• Task brief:
Only the number is wanted: how many lines of the listing below contain "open"?

● ● ● ● ●

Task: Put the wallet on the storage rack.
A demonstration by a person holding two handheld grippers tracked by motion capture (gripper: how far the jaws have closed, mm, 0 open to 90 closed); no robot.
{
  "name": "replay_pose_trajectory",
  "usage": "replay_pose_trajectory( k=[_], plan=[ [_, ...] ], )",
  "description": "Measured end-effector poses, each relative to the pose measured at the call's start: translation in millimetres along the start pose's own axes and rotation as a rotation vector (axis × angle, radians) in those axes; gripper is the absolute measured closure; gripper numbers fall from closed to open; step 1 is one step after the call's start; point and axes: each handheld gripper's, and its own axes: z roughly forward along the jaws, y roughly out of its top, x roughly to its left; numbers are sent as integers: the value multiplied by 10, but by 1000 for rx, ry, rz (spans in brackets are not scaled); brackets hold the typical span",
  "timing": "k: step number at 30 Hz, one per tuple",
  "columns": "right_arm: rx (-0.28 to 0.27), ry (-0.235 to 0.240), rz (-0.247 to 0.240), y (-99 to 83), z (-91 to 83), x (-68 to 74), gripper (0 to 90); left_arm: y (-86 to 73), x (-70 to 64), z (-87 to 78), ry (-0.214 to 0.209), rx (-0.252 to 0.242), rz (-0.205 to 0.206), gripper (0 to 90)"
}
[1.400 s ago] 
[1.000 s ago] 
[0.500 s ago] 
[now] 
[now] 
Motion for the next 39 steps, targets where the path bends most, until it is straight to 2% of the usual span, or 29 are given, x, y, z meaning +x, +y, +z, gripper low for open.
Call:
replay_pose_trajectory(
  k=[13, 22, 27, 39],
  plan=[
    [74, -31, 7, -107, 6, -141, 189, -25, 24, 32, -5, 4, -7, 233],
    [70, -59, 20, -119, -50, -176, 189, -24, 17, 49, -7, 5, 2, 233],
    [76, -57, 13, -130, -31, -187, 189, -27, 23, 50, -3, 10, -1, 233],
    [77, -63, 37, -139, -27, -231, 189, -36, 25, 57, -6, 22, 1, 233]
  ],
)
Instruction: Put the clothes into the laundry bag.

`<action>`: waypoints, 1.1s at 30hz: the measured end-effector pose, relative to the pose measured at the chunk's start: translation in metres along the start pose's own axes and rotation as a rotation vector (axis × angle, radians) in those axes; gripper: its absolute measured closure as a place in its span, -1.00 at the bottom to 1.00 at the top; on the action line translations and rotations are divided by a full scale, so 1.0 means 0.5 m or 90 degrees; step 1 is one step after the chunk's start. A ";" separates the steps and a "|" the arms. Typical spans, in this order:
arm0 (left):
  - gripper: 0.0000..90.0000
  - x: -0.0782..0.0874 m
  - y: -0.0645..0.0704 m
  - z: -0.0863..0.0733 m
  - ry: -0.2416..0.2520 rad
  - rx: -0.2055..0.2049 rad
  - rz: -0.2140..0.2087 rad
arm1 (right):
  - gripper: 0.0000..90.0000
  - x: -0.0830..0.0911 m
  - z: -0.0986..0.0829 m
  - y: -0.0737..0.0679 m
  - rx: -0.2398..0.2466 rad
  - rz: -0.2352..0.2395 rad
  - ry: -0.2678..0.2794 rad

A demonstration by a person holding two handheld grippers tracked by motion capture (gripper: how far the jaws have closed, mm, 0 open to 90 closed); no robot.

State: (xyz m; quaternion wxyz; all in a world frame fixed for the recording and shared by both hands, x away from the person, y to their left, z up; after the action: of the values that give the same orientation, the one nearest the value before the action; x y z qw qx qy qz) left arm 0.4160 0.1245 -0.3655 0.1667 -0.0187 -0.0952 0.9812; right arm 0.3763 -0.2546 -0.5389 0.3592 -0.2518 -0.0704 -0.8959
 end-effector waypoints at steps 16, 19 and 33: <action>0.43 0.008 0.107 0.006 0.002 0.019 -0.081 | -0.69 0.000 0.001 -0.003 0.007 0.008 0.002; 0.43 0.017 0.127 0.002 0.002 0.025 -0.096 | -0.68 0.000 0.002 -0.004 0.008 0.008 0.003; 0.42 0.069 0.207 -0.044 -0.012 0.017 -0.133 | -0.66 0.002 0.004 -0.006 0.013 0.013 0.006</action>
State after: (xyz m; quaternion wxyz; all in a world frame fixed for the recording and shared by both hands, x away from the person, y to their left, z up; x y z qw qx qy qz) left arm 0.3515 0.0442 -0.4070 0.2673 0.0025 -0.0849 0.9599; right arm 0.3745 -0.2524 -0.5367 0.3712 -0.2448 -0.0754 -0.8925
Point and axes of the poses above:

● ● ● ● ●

• Result of the exercise:
4